Goal of the exercise:
Every line with "moved" in it must be copied from the data.

Source records:
--- START ---

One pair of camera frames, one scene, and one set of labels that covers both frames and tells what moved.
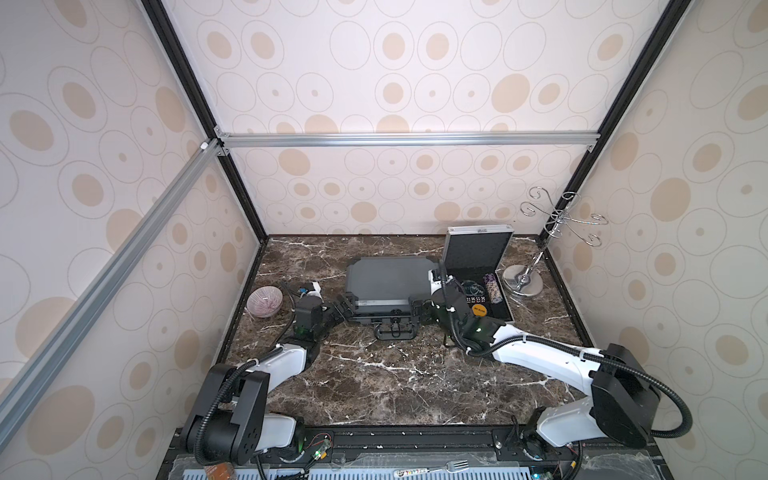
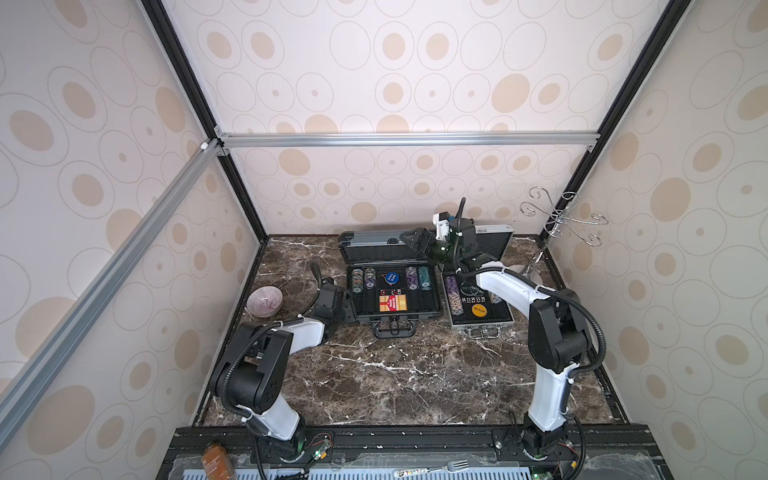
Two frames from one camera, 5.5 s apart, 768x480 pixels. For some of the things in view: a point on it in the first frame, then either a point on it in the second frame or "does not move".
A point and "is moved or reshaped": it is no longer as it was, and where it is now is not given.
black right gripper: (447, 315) → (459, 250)
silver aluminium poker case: (472, 255) does not move
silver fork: (451, 466) does not move
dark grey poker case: (384, 286) is moved or reshaped
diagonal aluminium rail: (16, 393) does not move
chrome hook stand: (524, 281) does not move

--- END ---

Answer space:
One pair of camera frames, one scene, and one set of labels that covers both frames and tells what moved.
A point and "is moved or reshaped": it is no longer as it was, and where it is now is not given.
dark grey poker case: (384, 286) is moved or reshaped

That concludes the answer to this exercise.